* TASK REQUIREMENTS *
For the entries below, count the lines that contain the word "picture" and reply with that number only.

(AVAILABLE RECORDS begins)

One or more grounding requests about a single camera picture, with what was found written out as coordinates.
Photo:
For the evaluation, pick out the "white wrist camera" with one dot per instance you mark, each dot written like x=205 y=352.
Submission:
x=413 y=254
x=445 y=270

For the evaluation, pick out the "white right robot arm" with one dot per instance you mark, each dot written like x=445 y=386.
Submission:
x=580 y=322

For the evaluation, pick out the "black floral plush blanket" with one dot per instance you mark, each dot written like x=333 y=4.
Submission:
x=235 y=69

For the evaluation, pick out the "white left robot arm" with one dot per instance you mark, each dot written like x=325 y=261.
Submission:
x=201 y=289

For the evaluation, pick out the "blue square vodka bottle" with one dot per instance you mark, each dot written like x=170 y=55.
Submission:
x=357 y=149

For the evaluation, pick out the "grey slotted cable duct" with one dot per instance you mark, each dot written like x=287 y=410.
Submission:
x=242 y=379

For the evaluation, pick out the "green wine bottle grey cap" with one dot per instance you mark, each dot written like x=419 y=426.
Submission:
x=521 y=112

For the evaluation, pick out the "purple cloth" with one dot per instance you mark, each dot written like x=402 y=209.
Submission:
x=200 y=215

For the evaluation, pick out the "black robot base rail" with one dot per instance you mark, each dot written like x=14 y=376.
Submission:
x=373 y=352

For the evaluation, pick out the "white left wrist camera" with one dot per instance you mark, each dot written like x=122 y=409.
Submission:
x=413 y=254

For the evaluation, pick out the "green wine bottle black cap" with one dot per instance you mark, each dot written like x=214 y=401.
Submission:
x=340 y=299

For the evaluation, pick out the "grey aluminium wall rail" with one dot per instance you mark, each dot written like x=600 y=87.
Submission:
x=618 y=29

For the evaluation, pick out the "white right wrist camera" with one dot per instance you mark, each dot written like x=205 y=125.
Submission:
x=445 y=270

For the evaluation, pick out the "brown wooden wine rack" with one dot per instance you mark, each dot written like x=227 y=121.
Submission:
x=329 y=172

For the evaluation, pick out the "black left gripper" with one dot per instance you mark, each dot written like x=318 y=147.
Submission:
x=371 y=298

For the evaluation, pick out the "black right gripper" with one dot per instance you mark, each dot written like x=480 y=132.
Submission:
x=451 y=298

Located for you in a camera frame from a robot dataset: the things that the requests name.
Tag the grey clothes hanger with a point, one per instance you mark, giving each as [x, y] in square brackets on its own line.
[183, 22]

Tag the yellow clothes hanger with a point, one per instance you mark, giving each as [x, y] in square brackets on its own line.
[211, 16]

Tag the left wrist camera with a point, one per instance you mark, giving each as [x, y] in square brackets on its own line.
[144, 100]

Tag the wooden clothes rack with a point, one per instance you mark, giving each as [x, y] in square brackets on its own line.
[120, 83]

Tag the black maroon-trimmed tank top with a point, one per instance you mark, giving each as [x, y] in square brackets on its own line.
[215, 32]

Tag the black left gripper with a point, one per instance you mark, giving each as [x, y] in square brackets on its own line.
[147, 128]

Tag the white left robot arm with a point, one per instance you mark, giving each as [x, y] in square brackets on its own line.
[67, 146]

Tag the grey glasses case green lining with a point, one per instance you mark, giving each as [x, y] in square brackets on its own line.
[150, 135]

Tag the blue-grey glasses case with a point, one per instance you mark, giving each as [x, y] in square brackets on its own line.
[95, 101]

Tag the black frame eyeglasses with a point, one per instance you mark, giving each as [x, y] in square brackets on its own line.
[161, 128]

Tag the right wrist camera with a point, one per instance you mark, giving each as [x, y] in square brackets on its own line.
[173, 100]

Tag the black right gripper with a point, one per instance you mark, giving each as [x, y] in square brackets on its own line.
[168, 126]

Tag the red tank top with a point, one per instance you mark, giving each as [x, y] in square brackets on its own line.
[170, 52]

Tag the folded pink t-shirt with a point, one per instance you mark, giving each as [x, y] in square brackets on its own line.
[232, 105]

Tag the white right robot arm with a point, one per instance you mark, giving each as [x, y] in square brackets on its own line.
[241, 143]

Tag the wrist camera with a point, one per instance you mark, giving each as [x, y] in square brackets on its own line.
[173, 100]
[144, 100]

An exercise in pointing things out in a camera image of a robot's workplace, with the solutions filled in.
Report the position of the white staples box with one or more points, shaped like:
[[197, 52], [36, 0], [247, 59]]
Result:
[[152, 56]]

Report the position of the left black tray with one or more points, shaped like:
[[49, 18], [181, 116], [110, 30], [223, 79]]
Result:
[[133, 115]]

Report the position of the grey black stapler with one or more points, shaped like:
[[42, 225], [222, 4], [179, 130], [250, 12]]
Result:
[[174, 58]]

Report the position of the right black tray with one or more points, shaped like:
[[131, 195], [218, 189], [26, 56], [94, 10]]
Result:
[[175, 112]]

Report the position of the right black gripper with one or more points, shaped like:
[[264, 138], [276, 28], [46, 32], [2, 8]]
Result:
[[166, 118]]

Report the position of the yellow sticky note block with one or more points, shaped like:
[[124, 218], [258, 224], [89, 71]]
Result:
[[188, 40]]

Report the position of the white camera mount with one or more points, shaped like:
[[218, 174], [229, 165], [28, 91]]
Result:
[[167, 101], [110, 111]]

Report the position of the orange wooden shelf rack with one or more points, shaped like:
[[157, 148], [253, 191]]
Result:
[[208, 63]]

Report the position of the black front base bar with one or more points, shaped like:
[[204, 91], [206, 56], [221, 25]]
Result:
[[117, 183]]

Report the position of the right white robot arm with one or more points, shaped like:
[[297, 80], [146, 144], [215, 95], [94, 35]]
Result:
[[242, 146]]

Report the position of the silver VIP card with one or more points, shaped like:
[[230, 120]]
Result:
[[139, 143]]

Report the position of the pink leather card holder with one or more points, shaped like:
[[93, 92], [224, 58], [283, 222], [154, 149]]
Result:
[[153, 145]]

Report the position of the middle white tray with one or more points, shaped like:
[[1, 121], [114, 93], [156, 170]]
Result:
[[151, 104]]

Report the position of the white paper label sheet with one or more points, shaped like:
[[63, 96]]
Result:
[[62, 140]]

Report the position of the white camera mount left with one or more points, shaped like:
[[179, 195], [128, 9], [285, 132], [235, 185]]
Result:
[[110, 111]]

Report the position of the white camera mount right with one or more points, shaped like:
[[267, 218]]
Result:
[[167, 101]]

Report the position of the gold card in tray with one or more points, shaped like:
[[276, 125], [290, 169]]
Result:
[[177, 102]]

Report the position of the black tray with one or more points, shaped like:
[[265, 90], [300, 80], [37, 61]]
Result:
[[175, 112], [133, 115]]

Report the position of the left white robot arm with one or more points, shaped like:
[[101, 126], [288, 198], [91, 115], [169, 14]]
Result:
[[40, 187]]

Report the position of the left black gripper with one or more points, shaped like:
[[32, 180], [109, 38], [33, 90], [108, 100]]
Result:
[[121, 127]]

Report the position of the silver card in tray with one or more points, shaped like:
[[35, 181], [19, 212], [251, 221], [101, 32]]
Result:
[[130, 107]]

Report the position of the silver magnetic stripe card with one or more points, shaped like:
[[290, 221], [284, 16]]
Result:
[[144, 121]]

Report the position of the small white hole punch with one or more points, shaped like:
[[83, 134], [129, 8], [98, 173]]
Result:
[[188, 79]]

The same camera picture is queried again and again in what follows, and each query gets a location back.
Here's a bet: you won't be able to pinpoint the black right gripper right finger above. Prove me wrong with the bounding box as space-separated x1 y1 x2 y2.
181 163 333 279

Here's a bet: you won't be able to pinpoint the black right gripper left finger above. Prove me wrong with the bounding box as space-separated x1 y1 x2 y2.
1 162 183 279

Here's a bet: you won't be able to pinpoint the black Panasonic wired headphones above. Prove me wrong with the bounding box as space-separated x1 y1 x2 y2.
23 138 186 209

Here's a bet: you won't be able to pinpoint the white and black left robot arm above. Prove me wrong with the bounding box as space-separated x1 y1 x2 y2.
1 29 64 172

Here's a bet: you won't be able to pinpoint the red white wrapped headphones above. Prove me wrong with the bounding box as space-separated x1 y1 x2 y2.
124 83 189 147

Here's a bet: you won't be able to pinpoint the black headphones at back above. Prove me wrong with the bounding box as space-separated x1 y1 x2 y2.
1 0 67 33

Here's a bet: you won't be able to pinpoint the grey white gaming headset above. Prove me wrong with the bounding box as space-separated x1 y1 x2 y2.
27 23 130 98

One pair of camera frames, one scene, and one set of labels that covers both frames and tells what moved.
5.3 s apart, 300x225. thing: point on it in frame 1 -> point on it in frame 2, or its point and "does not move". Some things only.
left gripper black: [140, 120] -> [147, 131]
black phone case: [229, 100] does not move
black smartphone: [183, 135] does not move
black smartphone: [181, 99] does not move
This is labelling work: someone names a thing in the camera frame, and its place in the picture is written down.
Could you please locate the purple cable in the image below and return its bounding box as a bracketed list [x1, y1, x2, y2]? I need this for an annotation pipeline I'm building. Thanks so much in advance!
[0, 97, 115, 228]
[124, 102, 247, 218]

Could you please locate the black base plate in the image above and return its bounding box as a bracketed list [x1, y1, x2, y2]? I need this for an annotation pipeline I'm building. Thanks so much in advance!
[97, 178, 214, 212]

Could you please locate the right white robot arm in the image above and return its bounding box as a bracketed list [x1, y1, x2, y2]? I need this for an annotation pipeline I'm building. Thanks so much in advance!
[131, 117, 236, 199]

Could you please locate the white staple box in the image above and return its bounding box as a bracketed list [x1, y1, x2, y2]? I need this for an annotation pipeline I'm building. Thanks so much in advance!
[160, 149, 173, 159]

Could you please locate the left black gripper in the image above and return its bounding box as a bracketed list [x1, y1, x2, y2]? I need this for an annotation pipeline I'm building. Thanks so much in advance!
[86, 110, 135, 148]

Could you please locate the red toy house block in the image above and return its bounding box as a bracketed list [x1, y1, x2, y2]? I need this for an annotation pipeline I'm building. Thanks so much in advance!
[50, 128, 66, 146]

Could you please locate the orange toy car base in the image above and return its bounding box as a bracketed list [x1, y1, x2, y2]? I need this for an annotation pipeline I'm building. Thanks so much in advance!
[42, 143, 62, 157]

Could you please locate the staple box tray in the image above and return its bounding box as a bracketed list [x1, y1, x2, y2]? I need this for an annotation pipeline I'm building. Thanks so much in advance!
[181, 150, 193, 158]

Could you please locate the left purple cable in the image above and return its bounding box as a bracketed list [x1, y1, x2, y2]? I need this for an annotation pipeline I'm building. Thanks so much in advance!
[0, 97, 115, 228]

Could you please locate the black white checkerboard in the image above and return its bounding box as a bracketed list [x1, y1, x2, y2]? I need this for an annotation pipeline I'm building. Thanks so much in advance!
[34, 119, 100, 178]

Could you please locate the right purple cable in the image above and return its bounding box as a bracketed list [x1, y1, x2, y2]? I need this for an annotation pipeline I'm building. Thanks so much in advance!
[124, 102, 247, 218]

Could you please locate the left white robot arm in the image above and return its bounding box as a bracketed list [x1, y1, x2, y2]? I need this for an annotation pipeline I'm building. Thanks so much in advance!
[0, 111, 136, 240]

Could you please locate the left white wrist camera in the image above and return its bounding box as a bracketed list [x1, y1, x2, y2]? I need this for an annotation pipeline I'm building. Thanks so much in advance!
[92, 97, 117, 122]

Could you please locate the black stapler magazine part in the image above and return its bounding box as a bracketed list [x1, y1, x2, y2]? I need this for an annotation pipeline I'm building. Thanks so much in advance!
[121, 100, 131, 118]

(AVAILABLE RECORDS ends)

* ANSWER BELOW *
3